Shellfish is marvellous food. It’s a lean, low in calories source of protein, full of important nutrients. And if it’s sustainably produced or harvested, both our bodies and the oceans are happy.

Shellfish means all edible aquatic animals that have a shell, so in practice it refers to any ocean fauna except fish: molluscs and crustaceans. Interestingly, it includes octopus which, although a mollusc, doesn’t have a shell. A bit like tomato being a fruit.
Oysters, mussels, scallops, clams, and their various exotic cousins are literally shell-dwelling creatures. Crustaceans, with lobsters, crab, prawns and crayfish wear their shells like an outfit and usually brandish (tasty) claws. Perhaps it would be fitting to rename them claw-fish, in the contrast to shell-fish?
Naming and jokes aside, have a look at this collection of reasonably easy and supremely tasty shellfish recipes.
Starting with a showy dish: scallops Thermidor. This surprisingly easy recipe has the fat little molluscs baked in creamy fragrant Thermidor sauce, and served on a bed of spelt and pancetta. Who needs lobster?
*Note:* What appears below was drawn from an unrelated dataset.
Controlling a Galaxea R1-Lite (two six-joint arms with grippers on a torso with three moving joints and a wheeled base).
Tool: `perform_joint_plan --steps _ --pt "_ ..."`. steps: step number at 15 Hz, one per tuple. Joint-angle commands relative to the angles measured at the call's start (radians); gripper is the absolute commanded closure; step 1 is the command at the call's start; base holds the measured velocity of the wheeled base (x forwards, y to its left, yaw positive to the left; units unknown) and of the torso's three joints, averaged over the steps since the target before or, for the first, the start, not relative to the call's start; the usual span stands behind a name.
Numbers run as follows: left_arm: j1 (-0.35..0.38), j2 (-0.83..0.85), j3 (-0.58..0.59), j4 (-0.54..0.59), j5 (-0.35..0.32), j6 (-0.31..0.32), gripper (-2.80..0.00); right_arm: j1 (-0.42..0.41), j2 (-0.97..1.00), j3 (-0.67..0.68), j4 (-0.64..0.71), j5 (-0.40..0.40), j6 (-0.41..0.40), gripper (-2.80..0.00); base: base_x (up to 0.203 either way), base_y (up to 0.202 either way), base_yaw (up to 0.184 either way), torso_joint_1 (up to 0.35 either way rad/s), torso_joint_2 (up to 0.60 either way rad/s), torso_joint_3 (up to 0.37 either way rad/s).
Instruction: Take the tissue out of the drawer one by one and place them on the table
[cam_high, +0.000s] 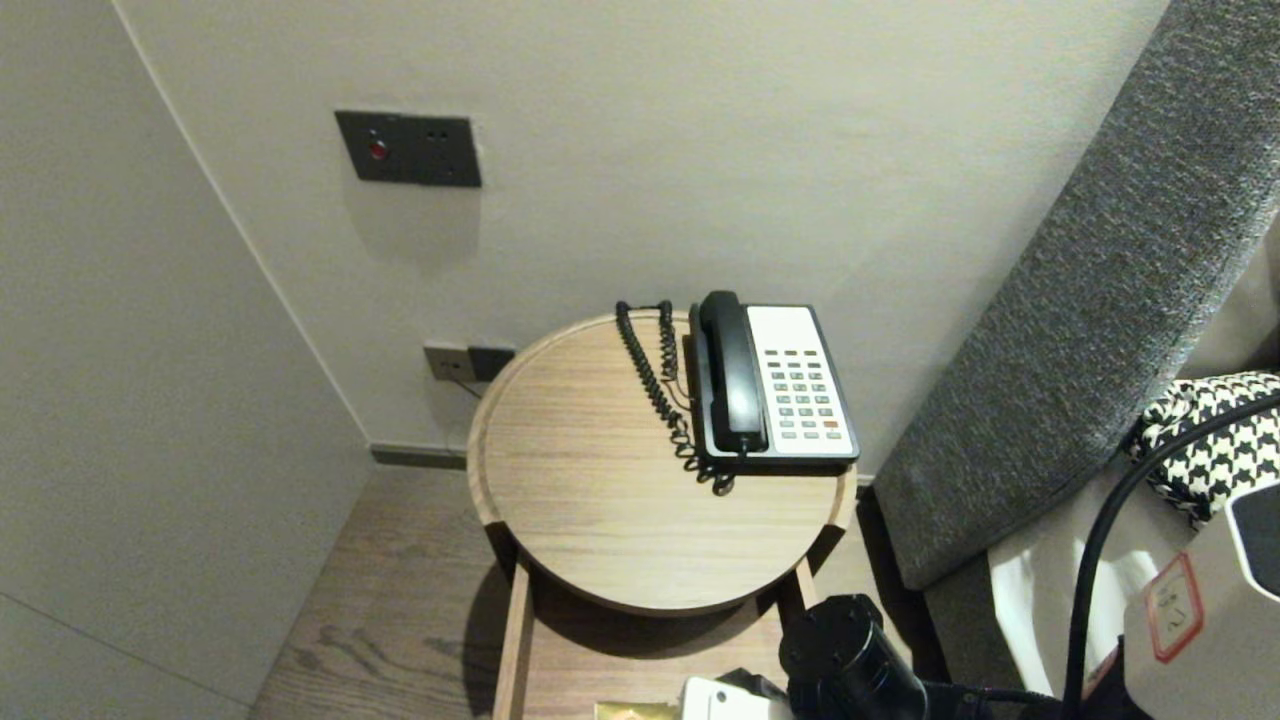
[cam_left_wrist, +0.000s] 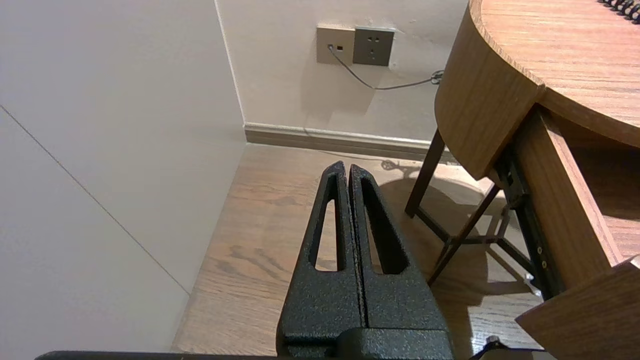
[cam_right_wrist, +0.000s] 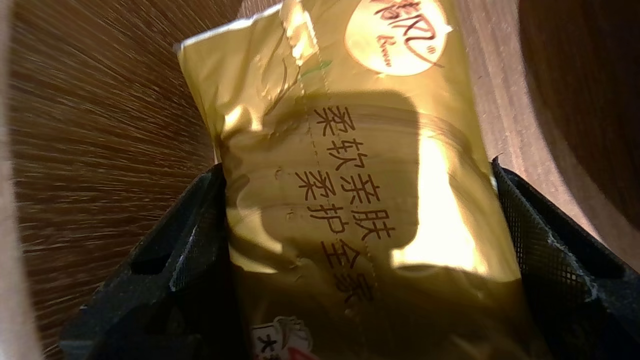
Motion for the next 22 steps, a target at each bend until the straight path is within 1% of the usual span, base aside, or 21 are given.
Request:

Buy it dressed or whole, once you got all your crab meat out, mix it with butter and chillies into a Thai flavoured spread, fantastic on toast or fresh bread. Chilli crab butter is super easy to make, but be mindful of tiny shell shards if you’re doing the crab preparation yourself.
The top boy: grilled lobster with flavoured butter. If you splash on a live lobster, learn how to boil, crack, split it in half and prepare it for grilling at home. Splitting a cooked lobster for grilling is easier than it seems and less of an injury hazard (claws!). My recipe includes delicious garlic flavoured butter for the lobster.
Grilled mussels with crispy topping of black pudding and breadcrumbs are an impressive but easy starter or lunch dish, moules and black pudding being a marvellous flavour pairing. Crispy, slightly cheesy crust over cooked mussels in their half shelves is simply delicious.
Grilled mussels with black pudding
RECIPE
Squid can be cooked in more ways than breaded rings. These calamari rings are flash-fried with chorizo slices and spring onions. Whether you call it calamari or squid, this recipe will make an excellent starter or a light lunch dish.
Clams steamed with white wine and garlic are perfect to toss with spaghetti or linguini, or make a start for a delicious clam chowder. I love them on their own, with crusty baguette to mop up the buttery garlic sauce.
Mussels in season are extremely good value. Cook them in white wine and cream sauce for classic moules marinières, which is arguably the simplest and best recipe for mussels. The only chore is cleaning and debearding the mussels: pulling off the rope-like tendrils stuck to the shells.
Unshowy but none the less delicious scallop recipe: seared and served with pancetta and spiced Chinese leaf cabbage. This recipe makes for an incredibly tasty dish, for lunch or for a starter. For a main course, serve with mashed potatoes.
They don’t only look attractive: they are super tasty as well. Hot butterflied tiger prawns in a spicy marinade by Ottolenghi can be grilled or pan-fried, as long as you’re quick about it. They only need a minute in the pan, overcooked prawns are a crime against shellfish.
And finally a Spanish seafood dish featuring prawns as well as chunks of monkfish and salmon, or whatever fish is available. Fideua is cooked exactly like paella, in an enormous pan, only with short vermicelli pasta replacing rice.